= WHAT IS NEEDED =
Copy out the data that comes next, character for character, and leave the images aside.

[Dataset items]
==========
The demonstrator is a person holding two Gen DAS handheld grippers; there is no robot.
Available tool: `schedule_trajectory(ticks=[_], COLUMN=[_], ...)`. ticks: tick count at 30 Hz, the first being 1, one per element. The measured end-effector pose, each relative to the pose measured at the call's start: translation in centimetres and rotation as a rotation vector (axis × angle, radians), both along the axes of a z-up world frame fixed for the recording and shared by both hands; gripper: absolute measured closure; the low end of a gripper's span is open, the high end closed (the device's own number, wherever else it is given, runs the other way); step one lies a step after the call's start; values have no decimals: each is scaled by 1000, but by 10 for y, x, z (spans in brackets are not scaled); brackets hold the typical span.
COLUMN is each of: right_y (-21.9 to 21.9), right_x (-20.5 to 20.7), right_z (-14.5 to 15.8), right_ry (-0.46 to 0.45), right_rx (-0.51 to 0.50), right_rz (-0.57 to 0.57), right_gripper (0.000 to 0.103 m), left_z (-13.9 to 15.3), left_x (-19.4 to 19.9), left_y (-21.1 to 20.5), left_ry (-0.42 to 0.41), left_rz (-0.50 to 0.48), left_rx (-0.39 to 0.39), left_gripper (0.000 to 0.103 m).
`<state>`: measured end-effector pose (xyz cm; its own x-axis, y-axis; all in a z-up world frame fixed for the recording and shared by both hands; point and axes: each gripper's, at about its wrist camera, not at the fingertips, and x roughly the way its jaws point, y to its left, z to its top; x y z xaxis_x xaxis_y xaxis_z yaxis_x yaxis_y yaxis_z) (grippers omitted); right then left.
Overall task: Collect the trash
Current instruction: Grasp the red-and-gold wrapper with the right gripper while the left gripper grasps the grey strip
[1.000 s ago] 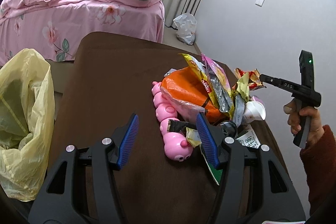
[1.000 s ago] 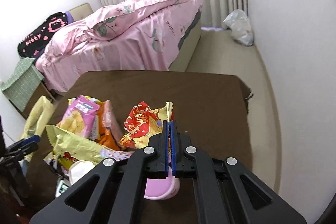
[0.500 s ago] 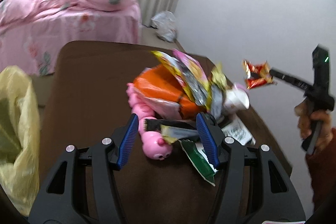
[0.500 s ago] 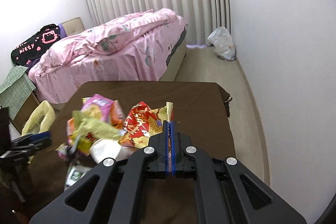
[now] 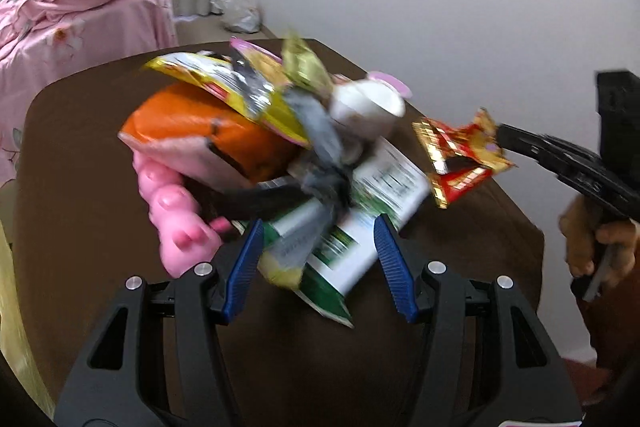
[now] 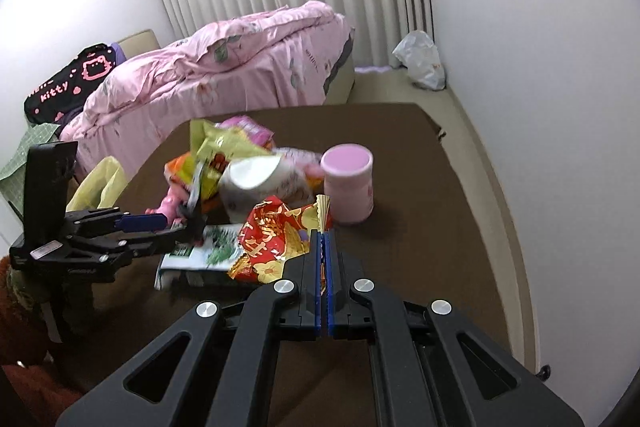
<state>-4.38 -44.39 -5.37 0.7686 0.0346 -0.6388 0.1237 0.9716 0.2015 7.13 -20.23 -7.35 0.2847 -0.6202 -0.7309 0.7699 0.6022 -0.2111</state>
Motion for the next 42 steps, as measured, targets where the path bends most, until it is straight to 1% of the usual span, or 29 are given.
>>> schedule_trajectory(ticks=[3, 5, 6, 7, 10, 11, 14, 15, 16, 17, 18, 19, 20, 26, 33, 36, 42], right_y=[4, 4, 4, 2, 1, 1, 0, -1, -1, -1, -1, -1, -1, 11, 42, 57, 102], right_x=[-3, -5, -5, -5, -8, -8, -10, -11, -13, -13, -14, -15, -16, -20, -10, -2, 10], right_z=[-3, -3, -4, -5, -9, -10, -13, -14, -14, -14, -14, -14, -13, 0, 30, 44, 73], right_ry=[1, -7, -10, -12, -14, -12, -8, -8, -9, -9, -9, -11, -15, -61, -111, -131, -175], right_rx=[-25, -27, -20, -13, -3, 3, 14, 15, 15, 13, 11, 7, 4, -16, -87, -104, -153], right_rz=[-3, -6, -8, -13, -30, -35, -42, -44, -44, -44, -43, -43, -41, -5, 71, 105, 192], right_gripper=[100, 100, 100, 100, 100, 100, 100, 100, 100, 100, 100, 100, 100, 100, 100, 100, 100], left_z=[6, 14, 18, 20, 23, 24, 14, 9, 5, 1, -3, -4, -3, 22, 60, 76, 99], left_x=[-15, -20, -21, -21, -14, -6, 7, 12, 18, 21, 25, 25, 24, 9, -9, -14, -23], left_y=[5, 6, 5, 2, -13, -19, -43, -47, -49, -49, -47, -44, -40, -2, 46, 68, 116], left_ry=[-12, -43, -67, -74, -74, -73, -93, -85, -63, -35, 14, 28, 33, 14, -100, -152, -207], left_rz=[-19, -14, -4, 2, 41, 52, 120, 143, 159, 165, 164, 166, 172, 206, 299, 340, 398], left_rx=[-11, -16, -14, -13, -14, -9, 65, 82, 88, 88, 75, 63, 52, -52, -103, -108, -157], left_gripper=[49, 49, 49, 49, 49, 49, 49, 51, 60, 73, 78, 81, 82, 83, 83, 83, 83])
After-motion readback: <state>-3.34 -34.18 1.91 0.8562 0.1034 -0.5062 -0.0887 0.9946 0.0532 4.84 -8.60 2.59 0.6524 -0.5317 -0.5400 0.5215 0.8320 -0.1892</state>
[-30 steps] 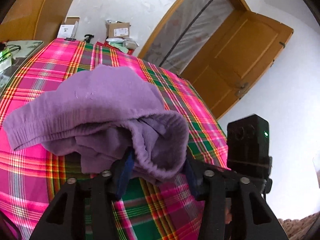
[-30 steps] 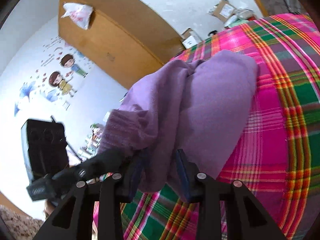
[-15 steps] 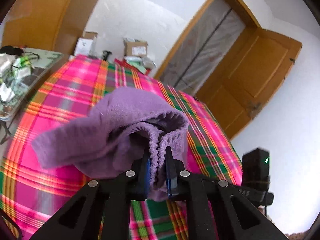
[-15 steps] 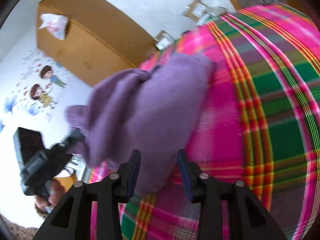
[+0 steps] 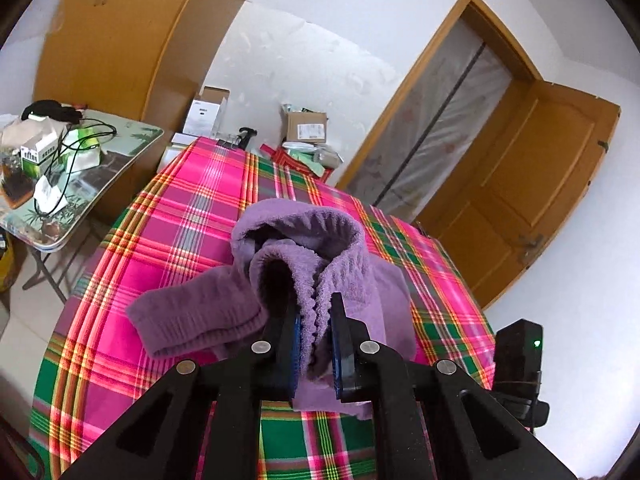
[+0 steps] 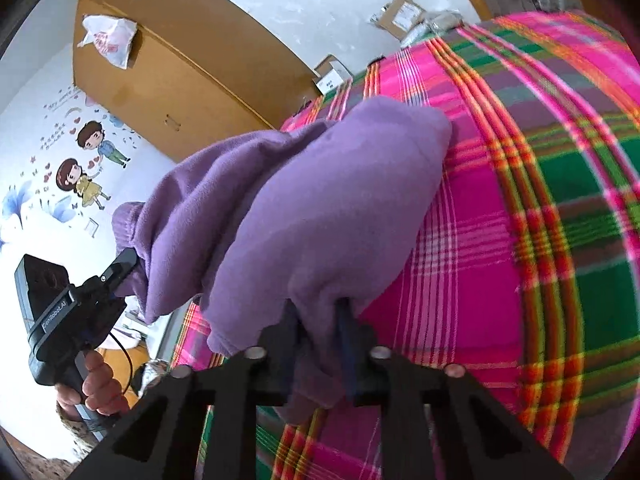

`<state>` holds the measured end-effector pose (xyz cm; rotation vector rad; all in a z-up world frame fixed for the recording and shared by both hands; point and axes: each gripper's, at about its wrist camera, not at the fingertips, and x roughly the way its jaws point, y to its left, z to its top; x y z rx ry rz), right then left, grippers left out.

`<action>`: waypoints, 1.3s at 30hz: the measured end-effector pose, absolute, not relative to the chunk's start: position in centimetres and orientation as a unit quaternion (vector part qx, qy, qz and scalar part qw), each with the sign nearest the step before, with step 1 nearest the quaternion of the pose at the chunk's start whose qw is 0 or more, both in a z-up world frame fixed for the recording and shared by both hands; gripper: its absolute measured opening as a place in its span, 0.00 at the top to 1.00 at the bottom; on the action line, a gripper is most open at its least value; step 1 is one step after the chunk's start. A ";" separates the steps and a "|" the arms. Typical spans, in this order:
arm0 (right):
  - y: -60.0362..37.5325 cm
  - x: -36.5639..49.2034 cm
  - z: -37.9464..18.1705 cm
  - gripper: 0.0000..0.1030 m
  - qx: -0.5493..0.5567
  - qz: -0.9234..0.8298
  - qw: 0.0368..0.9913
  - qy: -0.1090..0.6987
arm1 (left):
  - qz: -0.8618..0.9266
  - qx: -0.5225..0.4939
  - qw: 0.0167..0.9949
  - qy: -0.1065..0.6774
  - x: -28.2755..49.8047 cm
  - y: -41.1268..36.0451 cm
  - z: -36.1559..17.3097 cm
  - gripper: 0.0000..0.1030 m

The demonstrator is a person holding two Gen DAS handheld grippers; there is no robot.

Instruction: Fold clothes

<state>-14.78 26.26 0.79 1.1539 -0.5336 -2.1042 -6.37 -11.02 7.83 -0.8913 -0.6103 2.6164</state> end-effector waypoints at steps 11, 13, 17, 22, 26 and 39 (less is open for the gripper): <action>28.6 -12.8 4.2 0.90 0.380 -0.861 0.306 -0.146 | 0.911 -0.319 0.174 -0.194 -5.3 -9.5 7.7 0.88; 29.0 -12.3 4.9 0.90 0.371 -0.871 0.294 -0.131 | 0.911 -0.322 0.175 -0.190 -5.2 -9.2 7.6 0.88; 29.6 -11.6 6.4 0.90 0.351 -0.891 0.270 -0.102 | 0.914 -0.329 0.166 -0.171 -5.2 -8.2 7.3 0.88; 30.0 -10.3 8.5 0.90 0.320 -0.915 0.241 -0.051 | 0.919 -0.331 0.158 -0.146 -5.3 -6.8 7.2 0.88; 29.9 -9.9 9.8 0.90 0.306 -0.927 0.217 -0.015 | 0.920 -0.331 0.150 -0.146 -5.5 -6.7 7.0 0.88; 29.8 -10.2 6.6 0.88 0.362 -0.916 0.164 0.063 | 0.919 -0.342 0.100 -0.168 -5.9 -10.0 5.4 0.88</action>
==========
= TASK RESULT =
The demonstrator is a person holding two Gen DAS handheld grippers; there is no robot.
Available tool: `schedule_trajectory(ticks=[_], COLUMN=[_], ...)`. ticks: tick count at 30 Hz, the first being 1, one per element. The measured end-effector pose, each relative to the pose measured at the call's start: translation in centimetres and rotation as a rotation vector (axis × angle, radians), both along the axes of a z-up world frame fixed for the recording and shared by both hands; gripper: absolute measured closure; the low end of a gripper's span is open, the high end closed (the device's own number, wherever else it is given, runs the other way); step one lies a step after the call's start; values have no decimals: each is scaled by 1000, but by 10 for y, x, z (spans in brackets are not scaled); brackets hold the typical span.
COLUMN is each of: right_y (-21.9 to 21.9), right_x (-20.5 to 20.7), right_z (-14.5 to 15.8), right_ry (-0.46 to 0.45), right_rx (-0.51 to 0.50), right_rz (-0.57 to 0.57), right_gripper (0.000 to 0.103 m), left_z (-13.9 to 15.3), left_x (-19.4 to 19.9), left_y (-21.1 to 20.5), left_ry (-0.42 to 0.41), left_rz (-0.50 to 0.48), left_rx (-0.39 to 0.39), left_gripper (0.000 to 0.103 m).
`<state>`: measured end-effector pose (xyz cm; its own x-axis, y-axis; all in a z-up world frame fixed for the recording and shared by both hands; point and axes: each gripper's, at about its wrist camera, not at the fingertips, and x roughly the way its jaws point, y to its left, z to its top; x y z xaxis_x xaxis_y xaxis_z yaxis_x yaxis_y yaxis_z) (grippers omitted); right then left.
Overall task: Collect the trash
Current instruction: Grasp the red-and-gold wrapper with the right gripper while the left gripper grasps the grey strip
[1.000 s ago] 
[1.000 s ago] 
[0.500 s ago] 
[0.500 s ago] 
[now] 
[now] 
<state>-4.38 -44.39 -5.37 0.7686 0.0346 -0.6388 0.1237 0.9716 0.2015 7.13 -20.23 -7.35 0.2847 -0.6202 -0.7309 0.7699 0.6022 -0.2111</state>
Motion for the next 42 steps, as measured, targets where the path bends most, until it is straight to 1% of the usual span, or 29 are given.
>>> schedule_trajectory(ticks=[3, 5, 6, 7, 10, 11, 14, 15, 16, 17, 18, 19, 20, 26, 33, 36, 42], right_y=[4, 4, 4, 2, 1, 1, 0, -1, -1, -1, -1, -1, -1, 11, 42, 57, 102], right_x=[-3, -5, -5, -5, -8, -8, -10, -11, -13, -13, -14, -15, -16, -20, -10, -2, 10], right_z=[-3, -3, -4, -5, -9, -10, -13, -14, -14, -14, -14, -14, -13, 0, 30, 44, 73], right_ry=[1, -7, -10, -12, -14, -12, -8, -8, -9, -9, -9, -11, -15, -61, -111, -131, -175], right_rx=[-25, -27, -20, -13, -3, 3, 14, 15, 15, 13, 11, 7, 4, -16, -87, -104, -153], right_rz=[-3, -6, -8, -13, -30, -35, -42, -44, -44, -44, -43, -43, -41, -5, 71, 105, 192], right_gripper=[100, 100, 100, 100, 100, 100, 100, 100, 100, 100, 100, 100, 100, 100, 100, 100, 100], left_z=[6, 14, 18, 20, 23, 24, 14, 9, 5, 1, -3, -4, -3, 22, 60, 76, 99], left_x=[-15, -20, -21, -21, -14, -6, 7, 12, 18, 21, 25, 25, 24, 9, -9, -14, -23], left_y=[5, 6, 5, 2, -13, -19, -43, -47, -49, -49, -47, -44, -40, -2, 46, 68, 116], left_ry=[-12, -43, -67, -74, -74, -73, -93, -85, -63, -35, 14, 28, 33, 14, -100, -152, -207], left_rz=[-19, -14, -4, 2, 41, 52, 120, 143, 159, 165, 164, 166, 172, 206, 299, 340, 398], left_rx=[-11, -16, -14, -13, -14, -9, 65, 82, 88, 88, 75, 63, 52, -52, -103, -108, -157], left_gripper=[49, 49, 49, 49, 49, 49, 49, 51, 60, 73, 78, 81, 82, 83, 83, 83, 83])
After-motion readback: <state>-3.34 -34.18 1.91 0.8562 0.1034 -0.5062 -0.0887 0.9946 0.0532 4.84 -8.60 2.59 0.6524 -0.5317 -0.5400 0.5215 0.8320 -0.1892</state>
[-30 steps] 
[-30 steps] 
[-15 steps] 
[-15 steps] 
[+0 steps] 
[+0 steps] 

`<state>` holds the measured end-effector pose (xyz cm; rotation vector rad; all in a z-up world frame fixed for the recording and shared by both hands; point and axes: each gripper's, at about its wrist camera, not at the fingertips, and x roughly the way its jaws point, y to its left, z to its top; x y z rx ry rz), right then left, grippers left out.

`<action>`: waypoints, 1.3s at 30hz: the measured end-effector pose, absolute, not relative to the chunk's start: position in centimetres and orientation as a unit quaternion (vector part qx, qy, qz and scalar part qw), each with the sign nearest the step before, with step 1 nearest the quaternion of the pose at the chunk's start whose qw is 0 or more, both in a z-up world frame fixed for the recording and shared by both hands; gripper: its absolute measured opening as a place in its span, 0.00 at the top to 1.00 at the bottom; on the action line, a gripper is most open at its least value; step 1 is one step after the chunk's start. A ";" separates the steps and a "|" the arms. Typical spans, in this order:
arm0 (right):
  - y: -60.0362..37.5325 cm
  - x: -36.5639..49.2034 cm
  - z: -37.9464..18.1705 cm
  - gripper: 0.0000..0.1030 m
  - qx: -0.5493..0.5567
  - qz: -0.9234..0.8298
  - qw: 0.0368..0.9913
  - qy: -0.1090..0.6987
arm1 (left):
  - qz: -0.8618..0.9266
  - qx: -0.5225..0.4939
  - qw: 0.0167..0.9949
  - qy: -0.1065..0.6774
  - x: -28.2755..49.8047 cm
  - y: -41.1268..36.0451 cm
  - z: -36.1559..17.3097 cm
  - gripper: 0.0000..0.1030 m

The demonstrator is a person holding two Gen DAS handheld grippers; there is no robot.

Instruction: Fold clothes

<state>-14.78 26.26 0.79 1.1539 -0.5336 -2.1042 -6.37 -11.02 7.83 -0.8913 -0.6103 2.6164</state> end-effector waypoints at steps 11, 13, 17, 22, 26 and 39 (less is open for the gripper): <action>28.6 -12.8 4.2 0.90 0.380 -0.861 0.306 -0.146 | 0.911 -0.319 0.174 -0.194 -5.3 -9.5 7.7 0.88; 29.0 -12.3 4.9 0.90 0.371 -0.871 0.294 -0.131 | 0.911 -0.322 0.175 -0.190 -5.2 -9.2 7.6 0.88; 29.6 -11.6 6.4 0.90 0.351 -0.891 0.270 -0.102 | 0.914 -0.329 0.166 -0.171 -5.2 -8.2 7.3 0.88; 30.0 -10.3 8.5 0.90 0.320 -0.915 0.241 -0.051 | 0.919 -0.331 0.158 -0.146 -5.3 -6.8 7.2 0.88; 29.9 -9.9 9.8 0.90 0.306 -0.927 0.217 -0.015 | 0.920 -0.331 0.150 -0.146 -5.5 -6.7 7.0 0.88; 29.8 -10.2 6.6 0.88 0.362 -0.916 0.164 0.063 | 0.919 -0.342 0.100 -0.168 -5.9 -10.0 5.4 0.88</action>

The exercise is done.